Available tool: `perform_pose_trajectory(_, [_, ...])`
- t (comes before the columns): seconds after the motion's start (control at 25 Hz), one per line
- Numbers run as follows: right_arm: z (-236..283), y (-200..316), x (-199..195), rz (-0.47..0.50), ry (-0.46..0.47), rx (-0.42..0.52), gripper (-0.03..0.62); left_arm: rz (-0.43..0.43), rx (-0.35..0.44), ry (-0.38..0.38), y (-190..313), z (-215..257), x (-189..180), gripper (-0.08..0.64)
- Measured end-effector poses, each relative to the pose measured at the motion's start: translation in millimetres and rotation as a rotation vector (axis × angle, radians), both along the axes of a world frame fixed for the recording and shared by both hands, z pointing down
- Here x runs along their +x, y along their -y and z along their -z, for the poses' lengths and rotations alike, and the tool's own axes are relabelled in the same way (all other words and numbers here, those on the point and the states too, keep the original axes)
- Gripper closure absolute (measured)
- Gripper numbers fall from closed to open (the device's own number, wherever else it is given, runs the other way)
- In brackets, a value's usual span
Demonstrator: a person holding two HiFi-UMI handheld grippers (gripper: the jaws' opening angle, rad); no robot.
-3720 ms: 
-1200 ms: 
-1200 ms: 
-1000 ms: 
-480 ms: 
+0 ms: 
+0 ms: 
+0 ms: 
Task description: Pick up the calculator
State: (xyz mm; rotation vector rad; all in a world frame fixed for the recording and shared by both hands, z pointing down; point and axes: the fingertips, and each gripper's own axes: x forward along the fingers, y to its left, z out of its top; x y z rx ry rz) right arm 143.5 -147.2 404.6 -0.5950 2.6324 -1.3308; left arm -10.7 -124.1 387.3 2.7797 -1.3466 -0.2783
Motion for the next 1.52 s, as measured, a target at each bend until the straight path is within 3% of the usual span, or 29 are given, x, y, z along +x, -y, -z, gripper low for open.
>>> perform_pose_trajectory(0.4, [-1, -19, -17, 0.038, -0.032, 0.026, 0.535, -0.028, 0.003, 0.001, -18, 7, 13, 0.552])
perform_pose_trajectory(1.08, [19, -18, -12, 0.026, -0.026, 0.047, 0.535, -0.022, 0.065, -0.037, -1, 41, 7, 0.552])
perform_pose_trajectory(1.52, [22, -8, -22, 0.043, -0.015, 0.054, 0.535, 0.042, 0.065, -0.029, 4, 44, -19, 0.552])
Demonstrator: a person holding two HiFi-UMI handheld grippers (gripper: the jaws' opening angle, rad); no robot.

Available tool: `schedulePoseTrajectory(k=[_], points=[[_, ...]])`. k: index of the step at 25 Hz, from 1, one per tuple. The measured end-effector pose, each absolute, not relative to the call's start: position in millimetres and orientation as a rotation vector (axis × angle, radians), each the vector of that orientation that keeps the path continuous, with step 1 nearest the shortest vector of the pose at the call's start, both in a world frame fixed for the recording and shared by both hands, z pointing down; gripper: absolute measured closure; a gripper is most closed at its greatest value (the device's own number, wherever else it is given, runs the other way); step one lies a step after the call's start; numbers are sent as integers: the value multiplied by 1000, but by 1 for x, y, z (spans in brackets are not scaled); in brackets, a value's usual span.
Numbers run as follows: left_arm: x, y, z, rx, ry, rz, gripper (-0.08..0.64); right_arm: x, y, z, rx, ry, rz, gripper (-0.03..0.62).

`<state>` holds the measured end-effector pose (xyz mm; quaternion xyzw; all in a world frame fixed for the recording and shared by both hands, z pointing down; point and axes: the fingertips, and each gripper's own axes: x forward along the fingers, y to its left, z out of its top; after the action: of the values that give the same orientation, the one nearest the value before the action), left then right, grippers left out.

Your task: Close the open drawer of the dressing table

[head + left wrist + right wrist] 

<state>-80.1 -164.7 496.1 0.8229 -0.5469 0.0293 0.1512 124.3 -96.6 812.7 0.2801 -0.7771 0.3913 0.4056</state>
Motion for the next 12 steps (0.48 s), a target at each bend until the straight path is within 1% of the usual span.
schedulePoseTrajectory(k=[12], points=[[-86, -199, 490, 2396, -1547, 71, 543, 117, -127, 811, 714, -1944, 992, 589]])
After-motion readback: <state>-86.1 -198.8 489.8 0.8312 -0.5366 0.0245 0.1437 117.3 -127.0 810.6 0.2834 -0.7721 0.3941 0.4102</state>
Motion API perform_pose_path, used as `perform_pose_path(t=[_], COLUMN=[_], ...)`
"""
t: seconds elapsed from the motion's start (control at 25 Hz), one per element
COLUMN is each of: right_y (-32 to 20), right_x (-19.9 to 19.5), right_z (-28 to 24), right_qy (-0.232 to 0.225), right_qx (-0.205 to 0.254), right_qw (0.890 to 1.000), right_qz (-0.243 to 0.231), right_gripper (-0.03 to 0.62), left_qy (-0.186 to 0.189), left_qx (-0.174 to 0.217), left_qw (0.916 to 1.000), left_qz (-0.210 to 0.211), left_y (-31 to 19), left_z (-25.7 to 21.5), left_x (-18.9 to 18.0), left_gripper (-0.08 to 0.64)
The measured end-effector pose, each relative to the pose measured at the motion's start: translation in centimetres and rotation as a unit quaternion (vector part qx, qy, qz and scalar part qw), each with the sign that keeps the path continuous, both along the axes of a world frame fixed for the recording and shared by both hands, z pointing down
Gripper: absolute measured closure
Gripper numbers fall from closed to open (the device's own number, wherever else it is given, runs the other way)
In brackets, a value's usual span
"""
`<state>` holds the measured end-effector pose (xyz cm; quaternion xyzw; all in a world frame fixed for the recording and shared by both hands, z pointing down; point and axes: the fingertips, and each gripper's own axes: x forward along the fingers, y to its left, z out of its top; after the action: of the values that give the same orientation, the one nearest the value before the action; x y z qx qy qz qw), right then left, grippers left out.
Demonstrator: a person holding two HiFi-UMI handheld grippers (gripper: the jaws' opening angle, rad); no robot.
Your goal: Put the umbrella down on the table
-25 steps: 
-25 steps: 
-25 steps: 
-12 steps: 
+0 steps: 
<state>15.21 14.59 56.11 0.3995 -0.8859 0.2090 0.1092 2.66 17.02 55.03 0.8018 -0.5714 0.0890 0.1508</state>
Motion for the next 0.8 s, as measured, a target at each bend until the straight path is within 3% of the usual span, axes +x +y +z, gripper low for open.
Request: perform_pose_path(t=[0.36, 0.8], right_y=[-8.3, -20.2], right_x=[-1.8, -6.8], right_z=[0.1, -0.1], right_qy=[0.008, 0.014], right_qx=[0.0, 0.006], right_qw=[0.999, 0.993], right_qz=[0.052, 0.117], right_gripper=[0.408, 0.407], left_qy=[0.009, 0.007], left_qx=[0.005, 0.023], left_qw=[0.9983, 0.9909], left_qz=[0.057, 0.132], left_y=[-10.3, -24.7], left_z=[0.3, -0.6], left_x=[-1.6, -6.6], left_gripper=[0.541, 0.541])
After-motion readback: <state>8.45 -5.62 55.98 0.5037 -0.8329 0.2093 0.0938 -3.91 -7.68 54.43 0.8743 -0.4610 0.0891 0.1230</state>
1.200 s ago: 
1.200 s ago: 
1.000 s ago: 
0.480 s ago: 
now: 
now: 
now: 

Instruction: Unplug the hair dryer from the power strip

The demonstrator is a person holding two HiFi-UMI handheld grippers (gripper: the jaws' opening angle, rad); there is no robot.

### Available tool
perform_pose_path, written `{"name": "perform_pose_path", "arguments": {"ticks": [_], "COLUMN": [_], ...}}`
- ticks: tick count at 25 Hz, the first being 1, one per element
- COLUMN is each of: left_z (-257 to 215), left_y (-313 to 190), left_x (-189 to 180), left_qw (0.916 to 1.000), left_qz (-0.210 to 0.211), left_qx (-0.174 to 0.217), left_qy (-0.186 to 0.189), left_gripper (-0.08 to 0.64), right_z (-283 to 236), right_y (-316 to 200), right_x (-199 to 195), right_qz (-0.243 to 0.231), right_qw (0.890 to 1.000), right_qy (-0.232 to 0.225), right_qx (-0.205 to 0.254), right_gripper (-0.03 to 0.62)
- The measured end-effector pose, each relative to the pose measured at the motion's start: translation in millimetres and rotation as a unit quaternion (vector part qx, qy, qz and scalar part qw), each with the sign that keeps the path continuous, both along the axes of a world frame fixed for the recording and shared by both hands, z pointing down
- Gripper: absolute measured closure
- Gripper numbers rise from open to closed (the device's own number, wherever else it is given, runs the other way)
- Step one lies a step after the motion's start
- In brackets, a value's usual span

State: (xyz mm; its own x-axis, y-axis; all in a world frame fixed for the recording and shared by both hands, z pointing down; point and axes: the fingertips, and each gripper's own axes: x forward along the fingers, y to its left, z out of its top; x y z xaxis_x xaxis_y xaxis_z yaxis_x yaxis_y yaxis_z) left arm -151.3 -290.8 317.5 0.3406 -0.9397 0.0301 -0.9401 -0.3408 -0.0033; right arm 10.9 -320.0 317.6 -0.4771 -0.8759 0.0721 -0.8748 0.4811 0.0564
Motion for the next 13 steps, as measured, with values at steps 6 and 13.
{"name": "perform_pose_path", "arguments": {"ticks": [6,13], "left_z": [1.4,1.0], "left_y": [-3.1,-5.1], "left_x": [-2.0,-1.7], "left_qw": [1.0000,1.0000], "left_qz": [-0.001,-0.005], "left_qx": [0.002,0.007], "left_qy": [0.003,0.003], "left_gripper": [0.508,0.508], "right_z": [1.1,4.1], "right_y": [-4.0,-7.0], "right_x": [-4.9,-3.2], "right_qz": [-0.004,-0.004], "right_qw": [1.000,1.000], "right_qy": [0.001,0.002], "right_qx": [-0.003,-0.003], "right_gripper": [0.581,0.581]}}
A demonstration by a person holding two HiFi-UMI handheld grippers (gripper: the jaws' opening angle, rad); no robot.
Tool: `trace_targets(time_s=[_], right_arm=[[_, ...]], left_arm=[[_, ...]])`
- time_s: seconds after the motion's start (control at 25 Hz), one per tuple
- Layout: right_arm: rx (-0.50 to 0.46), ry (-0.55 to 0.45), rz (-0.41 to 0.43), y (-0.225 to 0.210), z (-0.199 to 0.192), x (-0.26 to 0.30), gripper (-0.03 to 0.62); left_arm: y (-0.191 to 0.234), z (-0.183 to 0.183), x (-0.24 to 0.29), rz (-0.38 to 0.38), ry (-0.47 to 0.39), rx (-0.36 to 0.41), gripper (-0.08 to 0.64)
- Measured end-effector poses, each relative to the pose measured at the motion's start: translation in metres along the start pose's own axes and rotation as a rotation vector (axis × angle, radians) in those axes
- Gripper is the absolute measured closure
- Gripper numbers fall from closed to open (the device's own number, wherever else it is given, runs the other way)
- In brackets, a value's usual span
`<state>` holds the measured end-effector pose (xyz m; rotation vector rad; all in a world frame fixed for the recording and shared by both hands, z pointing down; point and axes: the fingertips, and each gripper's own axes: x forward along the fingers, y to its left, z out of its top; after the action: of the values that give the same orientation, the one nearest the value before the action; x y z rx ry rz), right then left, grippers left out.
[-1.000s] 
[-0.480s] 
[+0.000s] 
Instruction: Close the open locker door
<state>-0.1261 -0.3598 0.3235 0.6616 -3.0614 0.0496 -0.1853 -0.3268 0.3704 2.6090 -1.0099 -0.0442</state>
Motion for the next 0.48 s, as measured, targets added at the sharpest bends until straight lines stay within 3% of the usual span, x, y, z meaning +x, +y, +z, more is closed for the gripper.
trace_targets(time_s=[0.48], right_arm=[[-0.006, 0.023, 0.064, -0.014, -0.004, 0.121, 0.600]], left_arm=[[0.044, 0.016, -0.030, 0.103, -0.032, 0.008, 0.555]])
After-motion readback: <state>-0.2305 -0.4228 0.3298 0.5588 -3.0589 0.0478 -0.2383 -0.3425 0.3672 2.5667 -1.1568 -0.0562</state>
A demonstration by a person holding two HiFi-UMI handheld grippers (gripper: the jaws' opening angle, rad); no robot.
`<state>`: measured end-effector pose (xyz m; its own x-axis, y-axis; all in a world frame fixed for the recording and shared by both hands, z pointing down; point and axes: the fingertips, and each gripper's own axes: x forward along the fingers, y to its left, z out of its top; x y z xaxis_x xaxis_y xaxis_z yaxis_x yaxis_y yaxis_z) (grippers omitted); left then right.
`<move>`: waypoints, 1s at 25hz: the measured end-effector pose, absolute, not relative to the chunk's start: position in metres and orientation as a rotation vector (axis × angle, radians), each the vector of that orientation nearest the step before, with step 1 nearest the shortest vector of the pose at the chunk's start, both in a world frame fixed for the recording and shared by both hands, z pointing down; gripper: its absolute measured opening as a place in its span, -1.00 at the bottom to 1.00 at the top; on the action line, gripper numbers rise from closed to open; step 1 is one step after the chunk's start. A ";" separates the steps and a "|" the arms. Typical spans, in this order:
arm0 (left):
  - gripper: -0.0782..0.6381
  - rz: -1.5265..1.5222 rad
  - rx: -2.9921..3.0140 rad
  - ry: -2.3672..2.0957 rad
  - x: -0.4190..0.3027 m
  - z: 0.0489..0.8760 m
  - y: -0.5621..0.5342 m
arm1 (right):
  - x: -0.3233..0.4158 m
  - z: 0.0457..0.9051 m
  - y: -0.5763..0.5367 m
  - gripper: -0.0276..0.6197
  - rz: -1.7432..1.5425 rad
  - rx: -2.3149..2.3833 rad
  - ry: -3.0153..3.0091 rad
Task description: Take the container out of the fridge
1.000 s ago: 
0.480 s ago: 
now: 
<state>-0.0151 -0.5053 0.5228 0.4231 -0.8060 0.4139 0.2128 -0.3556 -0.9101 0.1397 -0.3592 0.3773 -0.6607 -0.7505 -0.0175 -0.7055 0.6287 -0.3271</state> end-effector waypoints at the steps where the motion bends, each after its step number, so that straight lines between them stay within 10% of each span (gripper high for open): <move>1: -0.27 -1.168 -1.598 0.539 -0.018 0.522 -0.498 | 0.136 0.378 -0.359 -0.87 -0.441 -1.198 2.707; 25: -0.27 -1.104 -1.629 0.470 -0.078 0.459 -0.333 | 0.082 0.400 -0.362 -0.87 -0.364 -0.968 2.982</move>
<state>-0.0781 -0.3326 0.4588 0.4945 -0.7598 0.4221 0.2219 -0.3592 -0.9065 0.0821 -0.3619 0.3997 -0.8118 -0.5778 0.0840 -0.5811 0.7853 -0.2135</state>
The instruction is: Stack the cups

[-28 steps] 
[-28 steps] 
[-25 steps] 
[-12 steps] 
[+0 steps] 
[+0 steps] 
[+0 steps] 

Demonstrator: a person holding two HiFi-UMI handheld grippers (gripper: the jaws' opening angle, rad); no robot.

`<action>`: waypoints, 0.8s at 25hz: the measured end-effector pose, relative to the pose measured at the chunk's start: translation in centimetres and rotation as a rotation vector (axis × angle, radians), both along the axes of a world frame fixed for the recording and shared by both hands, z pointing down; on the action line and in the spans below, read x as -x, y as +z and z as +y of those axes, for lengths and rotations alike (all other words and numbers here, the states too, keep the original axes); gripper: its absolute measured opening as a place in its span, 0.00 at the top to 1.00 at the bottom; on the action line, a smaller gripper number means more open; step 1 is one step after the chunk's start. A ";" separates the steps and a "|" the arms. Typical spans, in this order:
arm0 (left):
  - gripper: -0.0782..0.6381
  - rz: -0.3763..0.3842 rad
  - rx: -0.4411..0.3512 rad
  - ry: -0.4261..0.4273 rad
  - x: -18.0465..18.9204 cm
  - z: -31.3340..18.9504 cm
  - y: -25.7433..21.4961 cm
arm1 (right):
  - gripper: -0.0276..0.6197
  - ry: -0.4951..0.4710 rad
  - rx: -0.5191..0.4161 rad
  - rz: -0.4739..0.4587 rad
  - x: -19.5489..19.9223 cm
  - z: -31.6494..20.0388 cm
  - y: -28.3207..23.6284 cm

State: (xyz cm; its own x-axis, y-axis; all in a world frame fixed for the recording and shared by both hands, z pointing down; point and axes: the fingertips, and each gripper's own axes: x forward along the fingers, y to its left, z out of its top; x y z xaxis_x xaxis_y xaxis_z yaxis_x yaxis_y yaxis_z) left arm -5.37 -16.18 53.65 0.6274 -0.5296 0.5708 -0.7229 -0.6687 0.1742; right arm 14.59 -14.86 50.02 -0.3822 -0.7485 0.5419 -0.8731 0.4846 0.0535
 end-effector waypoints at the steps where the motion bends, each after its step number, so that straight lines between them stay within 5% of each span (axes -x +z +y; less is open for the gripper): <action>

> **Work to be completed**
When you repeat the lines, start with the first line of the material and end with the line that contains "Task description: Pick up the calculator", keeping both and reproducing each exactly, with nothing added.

> **Response area**
Available tool: `perform_pose_trajectory(_, [_, ...])`
- t (comes before the columns): seconds after the motion's start (control at 25 Hz), one per line
- Numbers run as follows: right_arm: z (-236..283), y (-200..316), x (-199..195), rz (-0.47..0.50), ry (-0.46..0.47), rx (-0.42..0.52), gripper (-0.03..0.62); left_arm: rz (-0.43..0.43), rx (-0.35..0.44), ry (-0.38..0.38), y (-190..313), z (-215..257), x (-189..180), gripper (-0.08..0.64)
- Measured end-effector poses, each relative to the pose measured at the motion's start: translation in millimetres and rotation as a rotation vector (axis × angle, radians), both along the axes of a world frame fixed for the recording and shared by both hands, z pointing down
- Here x runs along their +x, y along their -y and z along their -z, for the poses' lengths and rotations alike, and the tool's own axes are relabelled in the same way (all other words and numbers here, those on the point and the states too, keep the original axes)
- Gripper closure absolute (measured)
- Gripper numbers fall from closed to open (the device's own number, wherever else it is given, runs the other way)
- In brackets, a value's usual span
Demonstrator: a person holding two HiFi-UMI handheld grippers (gripper: the jaws' opening angle, rad); no robot.
-3720 ms: 
-1200 ms: 
-1200 ms: 
-1000 ms: 
-480 ms: 
+0 ms: 
+0 ms: 
+0 ms: 
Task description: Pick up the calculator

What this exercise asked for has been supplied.